Does it feel like your head is spinning?

There’s been hardly a week over the past year that has not offered fresh urgency for Americans to get and stay engaged in national conversations about race. From the deaths of unarmed black people at the hands of law enforcement officers, to the massacre of nine black parishioners in South Carolina at the hands of a man who wrote of wanting to start a race war, to the burning of black churches in the South in a week, there have been ample and urgent opportunities to talk about the “Uncomfortable Subject.”

The immediacy of these horrific events has caused many to stop and focus on the moment — to pay our respects. But I’m not satisfied with asking myself, “isn’t it tragic? Isn’t that sad?” My heart breaks and I am trying to figure out what more I can do.

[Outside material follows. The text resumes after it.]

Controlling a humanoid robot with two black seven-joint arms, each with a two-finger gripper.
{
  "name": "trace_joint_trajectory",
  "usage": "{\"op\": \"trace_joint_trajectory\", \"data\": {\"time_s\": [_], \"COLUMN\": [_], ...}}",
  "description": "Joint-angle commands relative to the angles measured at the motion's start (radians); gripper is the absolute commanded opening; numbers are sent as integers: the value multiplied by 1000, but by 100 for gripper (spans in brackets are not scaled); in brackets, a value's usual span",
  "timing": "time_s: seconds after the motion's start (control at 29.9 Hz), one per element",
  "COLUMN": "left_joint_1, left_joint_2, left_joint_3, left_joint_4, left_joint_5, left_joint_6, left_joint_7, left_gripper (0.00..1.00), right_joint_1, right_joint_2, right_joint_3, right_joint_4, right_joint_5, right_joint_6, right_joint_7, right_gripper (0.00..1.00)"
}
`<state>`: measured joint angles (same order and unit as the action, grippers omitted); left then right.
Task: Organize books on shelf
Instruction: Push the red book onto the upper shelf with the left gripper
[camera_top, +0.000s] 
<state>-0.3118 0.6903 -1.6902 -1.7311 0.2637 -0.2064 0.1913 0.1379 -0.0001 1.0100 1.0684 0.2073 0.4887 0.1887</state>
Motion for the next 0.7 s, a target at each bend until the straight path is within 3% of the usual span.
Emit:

I’ve mentioned before, I am working on, and learning about, being a more effective white ally. What that means to me is that I do what I can in the longer term work of breaking down inequities borne out of institutional and structural racism, and I work to overturn the inequities racism creates in education, housing, the workplace and the larger U.S. culture.

Becoming a white ally began with some incontrovertible personal truths: I have never had to fear being profiled when I walked into a store, or being pulled over when I drive a nice car, redlining when I wanted to buy a home, or rejection when I needed a loan or a job. I know that isn’t the reality for brown and black people. I believe racism exists. I’ve seen it denied, minimized, justified but I do not doubt the links between racism, economic disparities, classism, sexism, gender discrimination, and other forms of injustice. I learn about, and from, people who have worked for racial justice. I support the leadership of people of color. And, especially in this moment, I am reminded that I am not alone on this journey.

At the funeral eulogizing South Carolina State Senator Clementa Pinckney, President Barack Obama called for Americans to pay more attention to less apparent forms of racism. When he said, “maybe we now realize the way a racial bias can infect us even when we don’t realize it so that we’re guarding against not just racial slurs, but we’re also guarding against the subtle impulse to call Johnny back for a job interview but not Jamal,” it resonated for me. I thought of the important equity work we are doing here at Meyer, as well as my peers in the D5 Coalition who helping push philanthropy to reflect the diverse country we share.

When a recent Wall Street Journal editorial opined that “the system and philosophy of institutionalized racism identified by Dr. King no longer exists,” another white ally, Stewart Butterfield, the CEO of Slack, denounced the editorial board’s denial on Twitter. “Pretending it doesn’t exist is, cognitively, really hard work. And it is dishonest and unfair and cruel work too. It’s its own violence,” he tweeted. “Acknowledging that we still have a very, very long way to go is literally the least anyone could do.” That’s a white ally stepping onto the field, inspiring honest dialogue.

Another white ally comes from a family steeped in white privilege and generations of political power, Senator Paul Thurmond, the son of segregationist Strom Thurmond, addressed the matter of the Confederate flag, still flying above South Carolina’s state capitol after the killings at Emanuel African Methodist Episcopal Church. Where other lawmakers testified the flag was about Southern heritage, Thurmond countered that the flag was deeply rooted in oppressive story of slavery. It was the truth. We have to begin with truth.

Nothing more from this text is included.